Records from a data source:

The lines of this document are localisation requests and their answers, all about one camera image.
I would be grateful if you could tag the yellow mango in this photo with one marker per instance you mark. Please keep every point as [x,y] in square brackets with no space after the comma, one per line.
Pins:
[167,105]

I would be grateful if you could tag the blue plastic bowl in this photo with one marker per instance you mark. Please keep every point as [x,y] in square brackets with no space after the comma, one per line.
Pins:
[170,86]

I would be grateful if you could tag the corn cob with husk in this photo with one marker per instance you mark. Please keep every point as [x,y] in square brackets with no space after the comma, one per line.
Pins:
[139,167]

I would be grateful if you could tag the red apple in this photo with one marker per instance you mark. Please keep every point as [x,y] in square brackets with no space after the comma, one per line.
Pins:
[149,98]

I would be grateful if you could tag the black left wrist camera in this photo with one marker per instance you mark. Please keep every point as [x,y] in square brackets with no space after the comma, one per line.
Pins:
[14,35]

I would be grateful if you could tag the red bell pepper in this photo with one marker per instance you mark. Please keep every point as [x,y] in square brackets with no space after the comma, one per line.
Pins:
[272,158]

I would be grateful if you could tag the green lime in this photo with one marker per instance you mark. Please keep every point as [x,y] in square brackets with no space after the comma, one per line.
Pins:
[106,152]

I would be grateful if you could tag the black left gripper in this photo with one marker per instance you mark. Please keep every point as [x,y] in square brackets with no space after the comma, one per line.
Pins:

To do: Check every line of the data above for the string "grateful", and copy those that have it.

Exercise response:
I would be grateful if you could tag the yellow mango in this photo with one marker per instance you mark. Please keep every point as [x,y] in square brackets with no space after the comma, one per line.
I would be grateful if you could tag the blue plastic bowl in this photo with one marker per instance you mark. Please keep every point as [x,y] in square brackets with no space after the comma, one per line.
I would be grateful if you could tag the corn cob with husk in this photo with one marker per instance you mark. Please keep every point as [x,y] in square brackets with no space after the comma, one per line.
I would be grateful if you could tag the red apple in this photo with one marker per instance you mark. Please keep every point as [x,y] in square brackets with no space after the comma, one per line.
I would be grateful if you could tag the black left wrist camera in this photo with one marker per instance you mark. Please keep every point as [x,y] in square brackets with no space after the comma, one per line.
I would be grateful if you could tag the red bell pepper in this photo with one marker per instance you mark. Please keep every point as [x,y] in square brackets with no space after the comma, one per line.
I would be grateful if you could tag the green lime in this photo with one marker per instance you mark. Please keep every point as [x,y] in square brackets with no space after the comma, one per line.
I would be grateful if you could tag the black left gripper in this photo with one marker per instance you mark. Please keep every point as [x,y] in square brackets with no space after the comma, one per line.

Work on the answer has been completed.